If Gohmert did decide to take his chances statewide, there’s no question that Republicans would have no trouble holding on to his dark red 1st District in East Texas. However, few House Democrats would be sad to part ways with Gohmert, who said of the Jan. 6 attack, “It’s absolutely dishonest to say ‘insurrection’ when not a single person has been charged with insurrection.”
● TX-35: Democratic state Rep. Trey Martinez Fischer said Tuesday that he would seek re-election rather than run for the open 35th Congressional District, adding that he’d be involved in fighting the new gerrymander in court.
That announcement came weeks after the Republican legislature made a last-minute change to the congressional map that placed Martinez Fischer’s home in the 35th, a move he acknowledged was done at his request. However, a fellow state representative may have deterred him from running after all: Primary School writes that Martinez Fischer is an ally of Eddie Rodriguez, a fellow state representative who has filed paperwork for a campaign and has an announcement set for Wednesday morning.
● VA-07: Republican state Sen. Amanda Chase filed paperwork last week for a potential congressional bid, but the far-right legislator now says, “I’ve not officially announced and we won’t announce that until after the lines have been officially drawn because we don’t know where we’re going to land.”
● WI-03: Former CIA officer Deb McGrath said Tuesday that she was competing in the primary to succeed her fellow Democrat, retiring Rep. Ron Kind, in what is currently a swingy seat in southwestern Wisconsin. McGrath is the daughter of Al Baldus, a Democrat who was elected to a previous version of this district in 1974 and narrowly lost it six years later.
Legislatures
● NJ State Senate, Where Are They Now?: Democratic Assemblyman Andrew Zwicker has flipped a long-held GOP state Senate seat by defeating former Republican Rep.

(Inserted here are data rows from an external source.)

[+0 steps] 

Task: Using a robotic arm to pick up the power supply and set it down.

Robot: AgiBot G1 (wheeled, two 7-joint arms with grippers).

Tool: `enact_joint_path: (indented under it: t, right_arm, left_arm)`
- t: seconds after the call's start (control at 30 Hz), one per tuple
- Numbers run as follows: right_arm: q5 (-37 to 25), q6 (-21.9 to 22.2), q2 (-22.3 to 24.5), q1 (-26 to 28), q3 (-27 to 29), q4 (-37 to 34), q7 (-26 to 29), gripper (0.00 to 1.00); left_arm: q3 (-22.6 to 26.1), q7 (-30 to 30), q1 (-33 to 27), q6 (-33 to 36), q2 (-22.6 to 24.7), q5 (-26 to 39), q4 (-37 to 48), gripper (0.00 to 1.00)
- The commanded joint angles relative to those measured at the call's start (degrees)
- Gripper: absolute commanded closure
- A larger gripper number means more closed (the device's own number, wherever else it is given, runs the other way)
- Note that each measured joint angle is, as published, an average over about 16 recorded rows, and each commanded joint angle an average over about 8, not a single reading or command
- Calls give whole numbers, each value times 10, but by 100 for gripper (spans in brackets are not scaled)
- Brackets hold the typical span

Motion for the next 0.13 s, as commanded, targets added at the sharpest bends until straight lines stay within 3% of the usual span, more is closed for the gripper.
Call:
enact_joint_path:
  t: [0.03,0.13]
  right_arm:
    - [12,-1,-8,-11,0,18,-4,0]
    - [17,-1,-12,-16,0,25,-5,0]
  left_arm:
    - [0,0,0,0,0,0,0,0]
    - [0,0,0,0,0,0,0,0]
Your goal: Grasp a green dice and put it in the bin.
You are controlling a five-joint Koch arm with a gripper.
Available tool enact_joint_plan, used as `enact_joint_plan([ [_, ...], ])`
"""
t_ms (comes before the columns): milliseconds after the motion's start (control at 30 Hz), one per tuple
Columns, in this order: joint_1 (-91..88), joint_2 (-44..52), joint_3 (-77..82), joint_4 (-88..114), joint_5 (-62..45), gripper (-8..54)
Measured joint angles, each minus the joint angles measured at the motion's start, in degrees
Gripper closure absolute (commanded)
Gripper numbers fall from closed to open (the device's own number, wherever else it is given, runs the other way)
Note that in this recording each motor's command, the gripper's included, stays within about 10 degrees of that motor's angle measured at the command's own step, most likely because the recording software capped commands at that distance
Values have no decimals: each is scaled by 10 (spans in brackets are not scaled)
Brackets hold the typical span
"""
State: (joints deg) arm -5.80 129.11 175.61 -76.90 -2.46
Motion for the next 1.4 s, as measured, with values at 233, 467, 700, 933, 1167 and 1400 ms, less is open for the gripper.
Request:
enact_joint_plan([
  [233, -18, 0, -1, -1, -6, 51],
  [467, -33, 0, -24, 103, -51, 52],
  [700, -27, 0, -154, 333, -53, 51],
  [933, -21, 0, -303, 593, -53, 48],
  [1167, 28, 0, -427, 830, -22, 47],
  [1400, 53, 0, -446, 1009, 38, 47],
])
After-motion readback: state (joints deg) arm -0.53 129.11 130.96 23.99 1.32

Michael Pappas 53-47 in the 16th Legislative District, which supported Joe Biden 60-38. This marks the latest defeat for Pappas, a one-term congressman whose brief moment in the political spotlight came in 1998 when he took to the House floor to deliver an ode to the special prosecutor probing the Clinton White House that began, “Twinkle, twinkle, Kenneth Starr / Now we see how brave you are.”
Mayors
● Atlanta, GA Mayor: Attorney Sharon Gay, who finished fourth in last week’s race for mayor with 7% of the vote, has endorsed City Councilman Andre Dickens in the Nov. 30 runoff.
Other Races
● Nassau County, NY Executive: Nassau County election officials have announced that they will start counting the nearly 20,000 absentees and 1,200 affidavit ballots on Monday. Republican Bruce Blakeman leads Democratic incumbent Laura Curran by about 12,000 votes, a margin of 52-48.
Obituaries
● Georgia Democrat Max Cleland, a triple amputee Vietnam veteran whose long career in politics concluded with his 2002 loss after serving a single term in the Senate, died on Tuesday at the age of 79. We’ll bring you a detailed look at Cleland’s electoral history, including the notorious campaign Republican Saxby Chambliss waged against him in his final race, in the next Digest.